Whatever the case, it's hard to believe that it's been about two decades since video stores peppered every town across the nation. While streaming videos on your television seemed like a futuristic fantasy, it has become one of the fastest ways people create and consume content.

Netflix (NFLX 1.46%) pioneered this concept in the late 1990s and quickly became the market leader in streaming. However, the function of providing viewers with the option to watch their favorite premium cable shows without subscribing to cable is no longer a differentiating factor. Over the last few years, media and entertainment companies such as Disney, Amazon, Warner Bros. Discovery, and Comcast have all come out with unique streaming services in an effort to capitalize on this trend. Netflix's results year to date have proven that competition is fierce, and the company must do something to regain its position as a market leader. 

Netflix makes a sacrifice

During the second-quarter 2022 earnings call, the metric that arguably concerned investors the most was Netflix's total subscribers. As of Q2 2022, the company boasted roughly 220.7 million subscribers, which represented a decline of about 1 million customers from Q1. While Netflix's decision to shutter usage of the platform in some geographic regions due to lingering political tensions may have played a role in the churn, the majority of subscriber decreases can be attributed to the company's periodic price increases.

Douglas Anmuth, an analyst at JPMorgan, asked management about the efficacy of these price increases and received an interesting rebuttal. Netflix's COO, Gregory Peters, said, "We've seen pretty much the standard response that we've seen historically over the last five years or so, which is we typically have this adjustment period where there's slightly higher churn post the price change." He followed this up by saying, "But then if we do a good job basically at taking those price changes, which are significantly net revenue positive and investing those into more great content and the product experiences." 

This is a really interesting paradigm. Effectively, Peters is saying that Netflix is willing to sacrifice a specific cohort of its user base in the form of lost subscribers. However, the customers that do stay on the platform and pay the higher monthly fee far outweigh the lost revenue from churn, thereby allowing Netflix to invest in more premium original content and product features. 

A person streaming on a tablet.

Image source: Getty Images.

What does Wall Street think?

Netflix has been hinting about offering an ad-supported tier for some time now. The idea is that many other streaming competitors offer a lower-cost option with advertisements, or a premium subscription without ads. Mark Mahaney, a research analyst at Evercore, believes that an ad-supported offering is the most obvious catalyst out there for Netflix. During a recent interview with CNBC, Mahaney stated that his market surveys suggest Netflix could recapture 20% of its churned base. His models suggest that if Netflix succeeds in capturing 10 million paid subscribers, this could equate up to $2 billion in annual revenue.
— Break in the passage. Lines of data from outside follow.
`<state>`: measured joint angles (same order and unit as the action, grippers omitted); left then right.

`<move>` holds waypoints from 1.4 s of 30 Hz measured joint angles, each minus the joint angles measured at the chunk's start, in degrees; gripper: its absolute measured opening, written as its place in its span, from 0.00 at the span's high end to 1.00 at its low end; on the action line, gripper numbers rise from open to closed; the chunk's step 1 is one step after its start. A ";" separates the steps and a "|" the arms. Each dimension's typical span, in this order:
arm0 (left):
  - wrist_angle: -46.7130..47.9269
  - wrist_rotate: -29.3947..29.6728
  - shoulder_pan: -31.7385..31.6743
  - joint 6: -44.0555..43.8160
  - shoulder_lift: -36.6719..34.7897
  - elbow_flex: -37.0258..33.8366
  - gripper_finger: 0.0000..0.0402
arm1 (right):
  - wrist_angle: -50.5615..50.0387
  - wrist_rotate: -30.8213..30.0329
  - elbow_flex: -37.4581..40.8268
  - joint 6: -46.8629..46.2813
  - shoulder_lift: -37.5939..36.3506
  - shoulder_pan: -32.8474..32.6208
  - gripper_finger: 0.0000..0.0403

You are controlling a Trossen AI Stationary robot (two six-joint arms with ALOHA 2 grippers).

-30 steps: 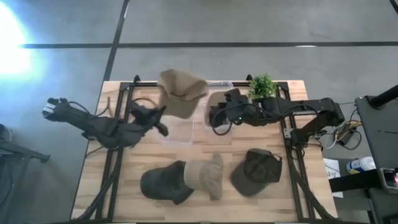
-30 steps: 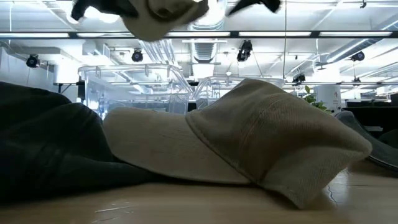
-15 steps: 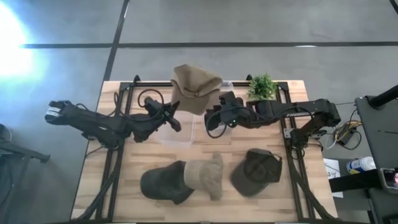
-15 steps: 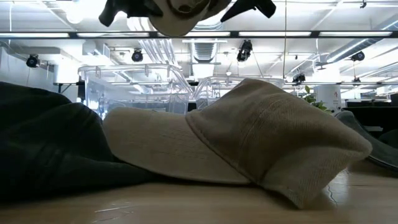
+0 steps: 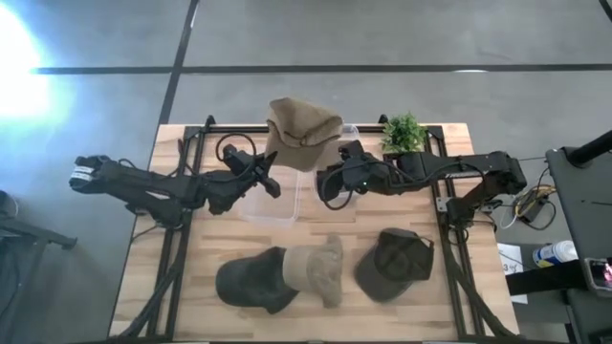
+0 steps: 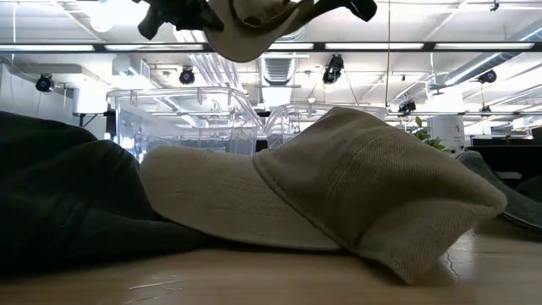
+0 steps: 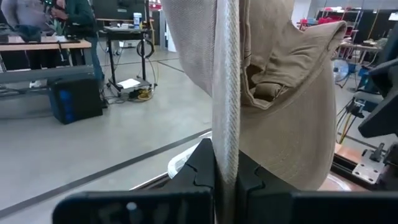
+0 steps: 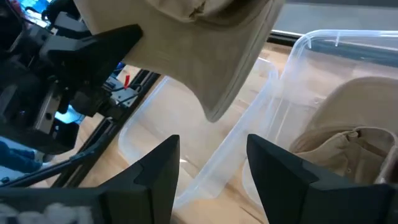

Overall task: Pick & Place hat
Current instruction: Put the left brown cap into the right transparent bin

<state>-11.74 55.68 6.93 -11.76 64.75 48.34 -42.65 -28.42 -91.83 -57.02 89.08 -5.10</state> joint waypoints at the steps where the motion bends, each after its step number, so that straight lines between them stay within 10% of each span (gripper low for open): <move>1: -0.18 -1.23 -0.34 0.03 0.00 0.00 0.98 | -0.19 -0.03 0.00 0.01 0.00 0.01 0.55; 16: -8.58 -11.19 -0.88 -2.15 5.05 0.29 0.98 | -0.15 1.04 0.17 4.54 -0.02 5.46 0.57; 28: -7.95 -15.42 -2.35 -1.36 9.48 2.86 0.65 | -10.20 -3.20 1.45 4.60 0.02 7.86 0.96; 42: 20.67 -14.57 7.27 -21.44 -0.68 2.27 0.47 | -16.01 -2.42 12.29 -9.70 1.26 13.11 0.96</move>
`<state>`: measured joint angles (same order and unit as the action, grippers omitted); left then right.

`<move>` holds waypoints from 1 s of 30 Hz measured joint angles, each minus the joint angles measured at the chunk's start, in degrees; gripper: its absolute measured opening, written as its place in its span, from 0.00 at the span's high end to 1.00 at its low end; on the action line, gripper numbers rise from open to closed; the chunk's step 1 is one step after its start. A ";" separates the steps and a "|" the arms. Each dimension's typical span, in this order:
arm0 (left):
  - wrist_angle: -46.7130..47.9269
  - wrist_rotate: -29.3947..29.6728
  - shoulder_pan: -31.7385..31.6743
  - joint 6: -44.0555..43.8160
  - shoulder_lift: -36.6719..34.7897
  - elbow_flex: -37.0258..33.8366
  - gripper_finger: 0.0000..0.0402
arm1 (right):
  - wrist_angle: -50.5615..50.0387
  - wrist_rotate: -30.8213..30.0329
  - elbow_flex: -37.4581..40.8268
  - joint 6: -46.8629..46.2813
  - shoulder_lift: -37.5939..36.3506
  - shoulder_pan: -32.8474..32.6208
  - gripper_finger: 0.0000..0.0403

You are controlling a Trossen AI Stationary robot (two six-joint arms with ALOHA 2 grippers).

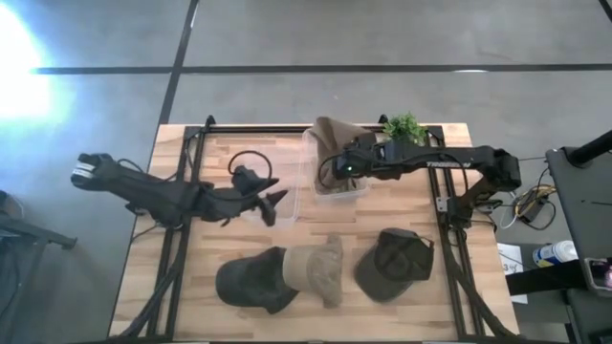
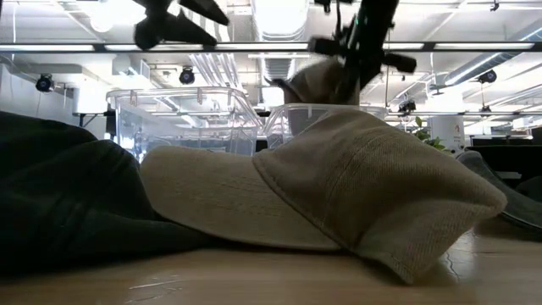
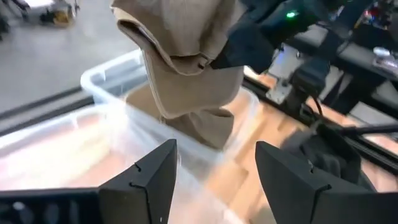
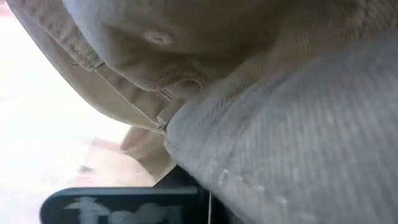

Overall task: Pick & Place hat
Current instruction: Put the left brown cap into the right transparent bin

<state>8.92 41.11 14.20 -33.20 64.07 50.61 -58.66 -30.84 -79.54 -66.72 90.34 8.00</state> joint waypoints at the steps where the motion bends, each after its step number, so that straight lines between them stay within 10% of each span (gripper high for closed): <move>1: 1.94 0.06 0.89 -1.12 -0.74 -0.01 0.47 | 1.23 0.68 1.36 -0.50 0.15 0.10 0.96; 17: 8.04 -7.74 4.76 -4.49 -5.58 -0.15 0.47 | 9.99 11.23 12.67 -3.11 0.20 0.24 0.76; 30: 24.00 -24.81 4.91 -13.85 -8.57 -0.24 0.47 | 9.32 6.98 -1.05 13.89 0.05 -2.27 0.61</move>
While these models are sensitive to assumptions around the variables, Mahaney's research doesn't seem too far-fetched. About a month ago, The Wall Street Journal reported that an internal market survey from Netflix showed the company reaching an additional 40 million unique viewers within one year of the ad-tier launch. If the standard Netflix subscriber is a household of four people, then Netflix's internal estimates seem to be in line with Mahaney's independent research as well.     
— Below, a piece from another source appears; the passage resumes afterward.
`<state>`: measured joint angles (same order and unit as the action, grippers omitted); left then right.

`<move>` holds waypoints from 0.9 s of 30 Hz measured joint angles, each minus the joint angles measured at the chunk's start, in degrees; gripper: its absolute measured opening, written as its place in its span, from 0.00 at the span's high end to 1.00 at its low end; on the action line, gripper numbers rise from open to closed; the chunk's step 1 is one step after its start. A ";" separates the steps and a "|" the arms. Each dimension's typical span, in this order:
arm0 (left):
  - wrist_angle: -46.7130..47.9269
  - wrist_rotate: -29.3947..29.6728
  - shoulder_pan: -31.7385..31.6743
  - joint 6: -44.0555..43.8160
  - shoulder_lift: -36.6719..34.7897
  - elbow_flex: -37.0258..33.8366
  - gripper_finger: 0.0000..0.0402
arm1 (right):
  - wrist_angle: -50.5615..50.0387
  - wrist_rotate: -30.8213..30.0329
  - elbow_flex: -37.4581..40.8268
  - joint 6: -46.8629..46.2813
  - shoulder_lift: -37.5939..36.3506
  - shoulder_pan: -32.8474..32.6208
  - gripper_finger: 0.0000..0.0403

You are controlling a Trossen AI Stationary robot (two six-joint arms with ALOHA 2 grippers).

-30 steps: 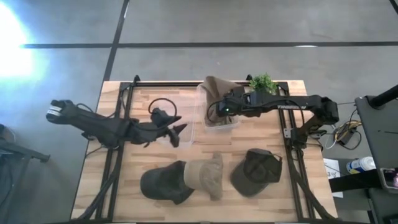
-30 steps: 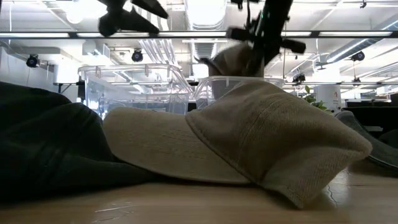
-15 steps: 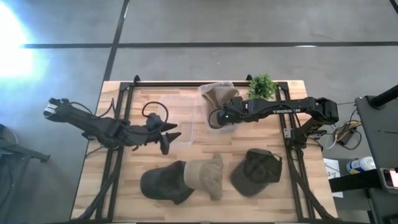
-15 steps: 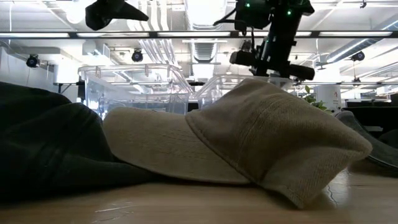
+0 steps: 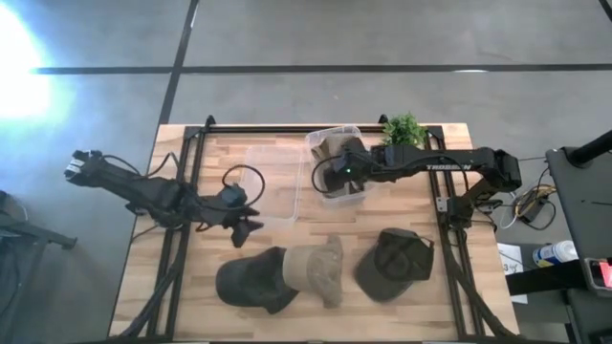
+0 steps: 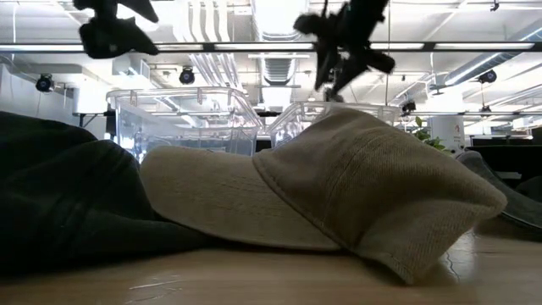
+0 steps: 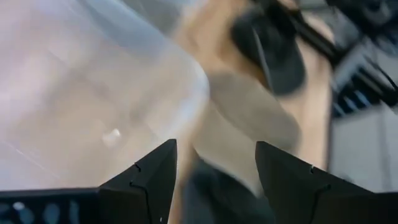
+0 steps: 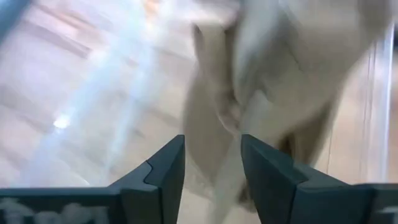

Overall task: Pick & Place hat
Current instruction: Put the left brown cap into the right transparent bin, then put the left black cap into the left transparent bin

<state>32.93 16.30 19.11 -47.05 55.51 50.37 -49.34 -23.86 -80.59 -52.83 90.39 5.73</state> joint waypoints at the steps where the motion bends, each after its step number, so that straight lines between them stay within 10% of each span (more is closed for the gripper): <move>1: 0.44 -3.14 0.02 0.02 0.00 0.00 0.47 | -0.09 -0.69 -1.14 2.20 0.00 -0.45 0.61; 6: 1.14 -16.25 1.23 -1.12 0.47 -1.14 0.47 | -0.03 1.16 -5.27 15.72 -0.02 -3.89 0.59; 11: 1.02 -17.53 4.57 -3.75 1.30 -3.77 0.47 | 0.02 9.42 -6.56 23.53 -0.02 -10.07 0.60; 27: -9.91 -19.63 14.28 -17.00 5.84 -17.24 0.47 | 3.01 23.25 0.92 9.00 4.80 -21.36 0.65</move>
<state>23.02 -3.33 33.39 -64.04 61.34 33.13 -46.32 -0.61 -79.67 -43.83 95.19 -15.63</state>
Anmuth has also done his own surveys and just this week published a report that suggests Netflix could acquire 7.5 million subscribers in its new ad tier. While this is slightly lower than in Mahaney's research, the initial general consensus among reputable financial institutions is bullish. 

Keep an eye on valuation

While Netflix stock is down over 60% year to date, the stock rallied a bit over the last three months when the company's Q2 earnings were released.

The release of an ad-supported tier definitely carries risks. For example, Netflix may not integrate the ads in a way that the audience accepts, thereby driving lower conversion, click-through rates, and revenue. However, some on Wall Street believe that Netflix is well positioned to recapture market share and diversify its product offering.
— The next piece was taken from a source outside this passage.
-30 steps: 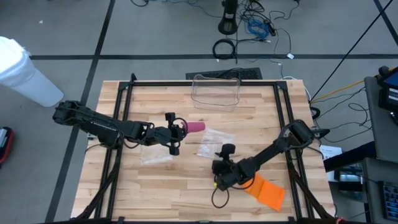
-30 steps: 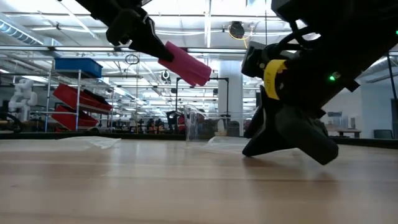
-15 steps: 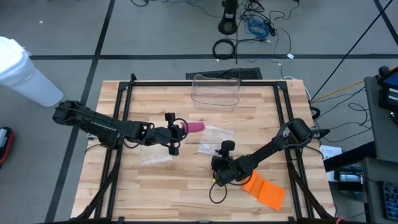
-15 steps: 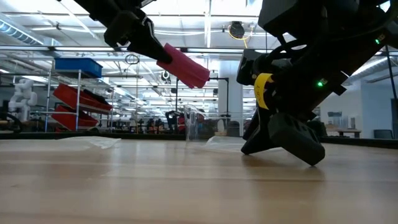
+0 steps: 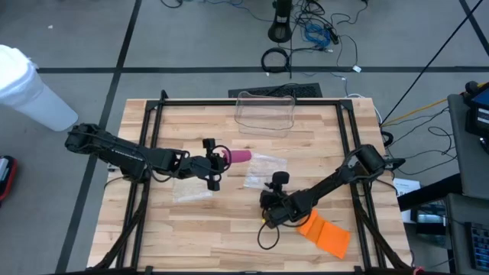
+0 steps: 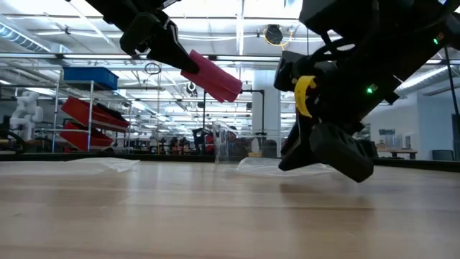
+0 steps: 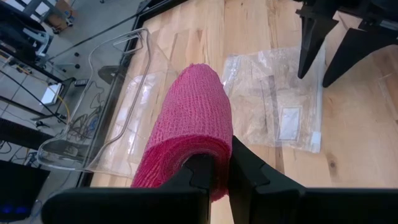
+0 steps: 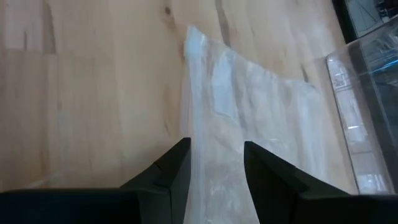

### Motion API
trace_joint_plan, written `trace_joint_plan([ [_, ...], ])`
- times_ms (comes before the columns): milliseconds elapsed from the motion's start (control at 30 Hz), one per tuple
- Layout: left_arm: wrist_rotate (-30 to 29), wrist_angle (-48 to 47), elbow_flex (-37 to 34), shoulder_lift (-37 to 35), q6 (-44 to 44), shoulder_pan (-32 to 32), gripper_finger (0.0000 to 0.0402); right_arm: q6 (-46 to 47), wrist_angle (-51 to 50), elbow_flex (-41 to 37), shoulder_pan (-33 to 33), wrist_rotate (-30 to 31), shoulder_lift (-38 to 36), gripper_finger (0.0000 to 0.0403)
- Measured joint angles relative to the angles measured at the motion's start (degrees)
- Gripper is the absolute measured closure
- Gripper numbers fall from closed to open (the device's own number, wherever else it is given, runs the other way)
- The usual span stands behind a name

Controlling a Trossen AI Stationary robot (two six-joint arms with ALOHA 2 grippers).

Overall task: Roll bandage
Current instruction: Put the pink bandage into the zip bag

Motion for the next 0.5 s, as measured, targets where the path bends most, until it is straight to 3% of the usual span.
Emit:
trace_joint_plan([
  [500, 0.02, -0.02, 0.0, -0.02, 0.0, 0.0, 0.0374, 1.68, -5.05, 0.09, -0.86, -1.71, -0.09, 0.0271],
])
At 19 times price-to-earnings, Netflix may be a tad rich in valuation. Prudent investors are better off waiting until the company releases Q3 results next week. It is likely the company will comment on the release of its ad tier and channel partners.

For long-term investors, should the Q3 call indicate positive momentum around the advertising launch, it could soon be a great time to lower your cost basis or initiate a position.